Qualcomm shares were trading down 1.2 percent at $63.24 in morning trading in New York on Wednesday, while Broadcom shares were flat at $249.72.

Qualcomm raised its offer for NXP from $110 to $127.50 per share in cash on Tuesday. In exchange, it received binding agreements from nine NXP stockholders that collectively own more than 28 percent of NXP’s outstanding shares to support the deal. These include hedge funds Elliott Advisors (UK) Ltd and Soroban Capital Partners LP, which had spearheaded opposition to the NXP deal and argued for a higher price.

Broadcom's latest $82 per share cash-and-stock offer for Qualcomm was contingent on it buying NXP at its earlier offered price of $110 per share.
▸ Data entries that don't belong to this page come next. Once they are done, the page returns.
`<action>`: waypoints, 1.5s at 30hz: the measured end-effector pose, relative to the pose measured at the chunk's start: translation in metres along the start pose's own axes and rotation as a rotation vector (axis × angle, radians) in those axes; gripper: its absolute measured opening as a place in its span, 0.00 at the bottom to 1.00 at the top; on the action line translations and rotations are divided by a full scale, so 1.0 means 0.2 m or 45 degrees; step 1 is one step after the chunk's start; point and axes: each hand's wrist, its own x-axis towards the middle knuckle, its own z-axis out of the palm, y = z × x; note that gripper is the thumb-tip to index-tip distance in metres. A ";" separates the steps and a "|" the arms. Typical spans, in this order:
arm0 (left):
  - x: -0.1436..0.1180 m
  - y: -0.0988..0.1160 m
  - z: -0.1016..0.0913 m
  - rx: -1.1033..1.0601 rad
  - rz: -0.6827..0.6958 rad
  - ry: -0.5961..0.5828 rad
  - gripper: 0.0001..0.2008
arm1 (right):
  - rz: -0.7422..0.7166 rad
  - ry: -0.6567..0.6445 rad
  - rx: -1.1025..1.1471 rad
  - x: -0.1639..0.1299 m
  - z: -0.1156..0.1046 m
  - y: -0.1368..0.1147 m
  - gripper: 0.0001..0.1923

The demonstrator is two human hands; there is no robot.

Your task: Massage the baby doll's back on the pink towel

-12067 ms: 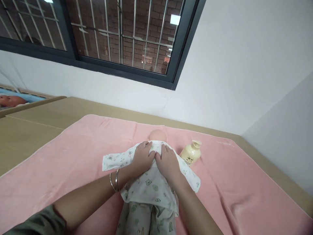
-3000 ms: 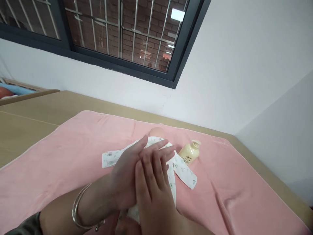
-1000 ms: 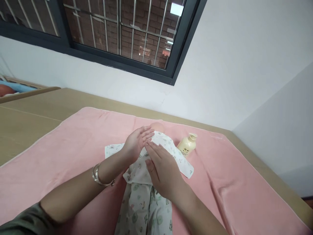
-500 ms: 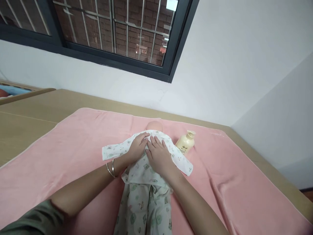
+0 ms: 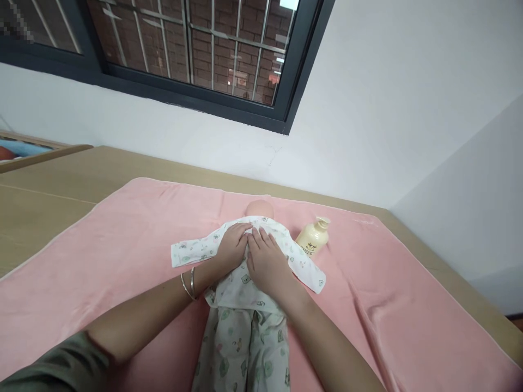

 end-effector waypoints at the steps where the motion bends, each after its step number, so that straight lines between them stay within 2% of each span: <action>1: 0.00 0.00 0.00 -0.001 0.000 0.003 0.20 | -0.015 -0.035 0.042 0.01 -0.01 0.03 0.28; 5: 0.00 0.01 0.01 0.005 -0.009 0.016 0.20 | 0.174 -0.102 0.163 0.07 -0.06 0.16 0.32; 7: -0.01 0.02 0.01 0.013 -0.011 0.016 0.20 | 0.321 -0.082 0.127 0.08 -0.06 0.17 0.34; 9: -0.01 0.02 0.00 0.020 -0.011 0.010 0.20 | 0.390 -0.039 0.047 0.06 -0.03 0.12 0.32; 11: 0.00 0.01 0.00 0.025 -0.004 0.010 0.20 | 0.322 0.027 -0.023 0.04 0.00 0.05 0.29; 13: 0.00 0.01 0.00 0.019 0.013 0.010 0.19 | 0.177 0.077 -0.036 0.02 0.02 0.00 0.28; 15: 0.00 0.01 0.00 0.010 0.030 0.006 0.20 | 0.060 0.091 0.003 0.02 0.03 -0.01 0.27; 17: 0.01 0.01 0.00 0.019 0.030 0.008 0.20 | 0.030 0.088 0.069 0.04 0.03 0.03 0.25; 23: 0.00 0.01 0.02 0.068 0.019 0.020 0.20 | 0.204 0.081 0.208 0.09 -0.01 0.15 0.24; 28: 0.00 0.00 0.02 0.083 0.033 0.003 0.20 | 0.395 0.031 0.031 0.05 0.00 0.06 0.29; 32: 0.01 0.01 0.01 0.122 0.048 -0.016 0.20 | 0.283 0.066 -0.091 0.01 0.01 -0.03 0.28; 35: 0.01 0.03 0.00 0.194 0.070 -0.026 0.21 | 0.195 0.069 -0.006 0.03 0.00 0.02 0.27; 39: -0.05 0.06 0.03 0.310 0.092 -0.036 0.21 | 0.311 0.072 0.196 0.08 -0.01 0.20 0.27; 41: -0.09 0.08 0.06 0.290 0.068 -0.023 0.22 | 0.385 0.070 0.219 0.10 -0.01 0.24 0.27; 45: -0.11 0.06 0.09 0.180 -0.044 0.040 0.24 | 0.414 0.027 0.090 0.08 -0.01 0.17 0.27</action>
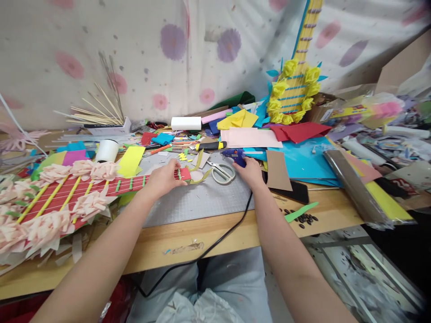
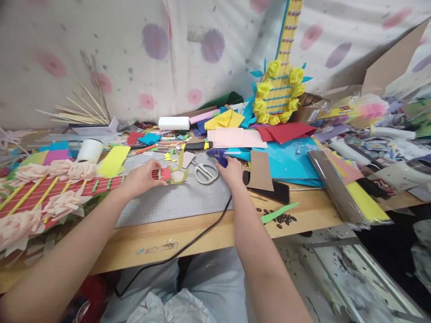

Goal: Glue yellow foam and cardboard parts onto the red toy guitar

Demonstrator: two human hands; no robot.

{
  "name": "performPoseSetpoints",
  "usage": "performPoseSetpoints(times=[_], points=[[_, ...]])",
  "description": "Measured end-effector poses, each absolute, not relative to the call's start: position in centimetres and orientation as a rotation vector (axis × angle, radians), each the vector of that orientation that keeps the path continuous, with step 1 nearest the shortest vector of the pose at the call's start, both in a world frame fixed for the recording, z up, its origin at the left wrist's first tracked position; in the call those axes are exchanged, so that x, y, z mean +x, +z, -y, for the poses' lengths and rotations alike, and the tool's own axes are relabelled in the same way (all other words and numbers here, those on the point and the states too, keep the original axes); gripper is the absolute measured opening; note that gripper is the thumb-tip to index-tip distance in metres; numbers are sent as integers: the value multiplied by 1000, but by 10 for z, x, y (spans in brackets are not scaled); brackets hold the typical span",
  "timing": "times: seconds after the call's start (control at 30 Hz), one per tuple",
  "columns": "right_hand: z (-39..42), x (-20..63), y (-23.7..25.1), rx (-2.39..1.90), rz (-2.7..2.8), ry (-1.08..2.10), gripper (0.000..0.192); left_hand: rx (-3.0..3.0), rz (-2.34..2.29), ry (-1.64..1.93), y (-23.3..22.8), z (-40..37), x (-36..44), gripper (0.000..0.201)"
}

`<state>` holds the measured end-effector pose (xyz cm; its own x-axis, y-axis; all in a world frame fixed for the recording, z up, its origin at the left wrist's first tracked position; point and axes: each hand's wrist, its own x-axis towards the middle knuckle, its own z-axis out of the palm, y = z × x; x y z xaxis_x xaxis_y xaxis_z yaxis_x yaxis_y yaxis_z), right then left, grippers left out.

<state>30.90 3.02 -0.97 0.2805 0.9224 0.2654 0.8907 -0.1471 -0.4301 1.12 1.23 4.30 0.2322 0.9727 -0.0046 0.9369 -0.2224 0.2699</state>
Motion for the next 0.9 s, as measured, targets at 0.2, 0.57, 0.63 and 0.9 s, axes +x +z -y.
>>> performPoseSetpoints(times=[0.2,0.57,0.63,0.9], points=[[-33,308,-13,-2001,1526,254,39,2283,-1703,236,64,-12,5,53],[-13,281,41,-1135,866,739,35,2052,-1625,474,127,-33,-20,64],[-1,262,59,-1032,843,856,36,2007,-1646,471,141,-38,-23,66],[36,165,62,-875,870,1278,32,1884,-1595,373,180,-54,-40,54]])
Broadcom said on Wednesday that if the NXP deal goes ahead at $127.50, it will reduce the cash portion of its bid for Qualcomm by $3 per share.

Qualcomm is contractually obligated to complete the NXP deal, so that acquisition could only fall apart if not enough NXP shareholders support the tender offer or Chinas' MOFCOM, the only regulator globally that has yet to approve the deal, blocks it.

Under the new terms agreed with NXP's board, the deal with Qualcomm is contingent on 70 percent of NXP's shares being tendered, instead of the 80 percent threshold required in the earlier agreement signed in October 2016. Once this threshold is reached, Qualcomm can take over the entire company through a "second-step" transaction mechanism.

NXP shares were trading at $125.90 on Wednesday, close to the new deal price, indicating that most investors think the acquisition will go through.

Broadcom said on Wednesday other conditions of the proposed merger agreement remained unchanged, including an $8 billion breakup fee to be paid to Qualcomm should regulators thwart the deal.